TASK ITEM:
Give again exactly the lines that stretch from the one with "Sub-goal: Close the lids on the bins" to the end of the data below, including both of those lines and nothing else.
DATA SHOWN Start Marker
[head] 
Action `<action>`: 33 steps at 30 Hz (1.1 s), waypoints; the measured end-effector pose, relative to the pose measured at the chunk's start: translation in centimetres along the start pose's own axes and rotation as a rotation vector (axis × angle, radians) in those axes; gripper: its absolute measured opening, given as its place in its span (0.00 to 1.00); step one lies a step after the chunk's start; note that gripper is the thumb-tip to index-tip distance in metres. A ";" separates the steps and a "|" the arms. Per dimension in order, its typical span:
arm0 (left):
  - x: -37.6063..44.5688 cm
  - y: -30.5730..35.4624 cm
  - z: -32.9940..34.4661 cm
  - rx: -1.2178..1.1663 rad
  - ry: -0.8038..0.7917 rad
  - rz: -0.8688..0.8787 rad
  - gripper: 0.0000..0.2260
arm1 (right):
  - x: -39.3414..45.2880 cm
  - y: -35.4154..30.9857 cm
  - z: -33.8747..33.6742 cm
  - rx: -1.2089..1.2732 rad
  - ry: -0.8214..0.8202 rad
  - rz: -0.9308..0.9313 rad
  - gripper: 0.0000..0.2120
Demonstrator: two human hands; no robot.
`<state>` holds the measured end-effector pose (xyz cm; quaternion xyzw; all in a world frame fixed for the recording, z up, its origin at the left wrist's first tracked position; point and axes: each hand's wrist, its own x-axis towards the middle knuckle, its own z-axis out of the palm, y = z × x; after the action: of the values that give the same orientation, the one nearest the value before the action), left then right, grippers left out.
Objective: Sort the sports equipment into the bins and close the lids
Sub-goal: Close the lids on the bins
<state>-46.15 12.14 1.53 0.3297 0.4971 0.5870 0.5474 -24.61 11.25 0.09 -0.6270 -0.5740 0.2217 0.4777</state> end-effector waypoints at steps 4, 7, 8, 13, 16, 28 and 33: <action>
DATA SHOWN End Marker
COMPLETED TASK:
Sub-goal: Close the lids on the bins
<state>-46.15 12.14 1.53 0.3297 0.4971 0.5870 0.5474 -24.61 11.25 0.09 -0.6270 -0.5740 0.2217 0.4777</state> end-effector waypoints at steps 4, 7, 8, 13, 16, 28 and 33: <action>

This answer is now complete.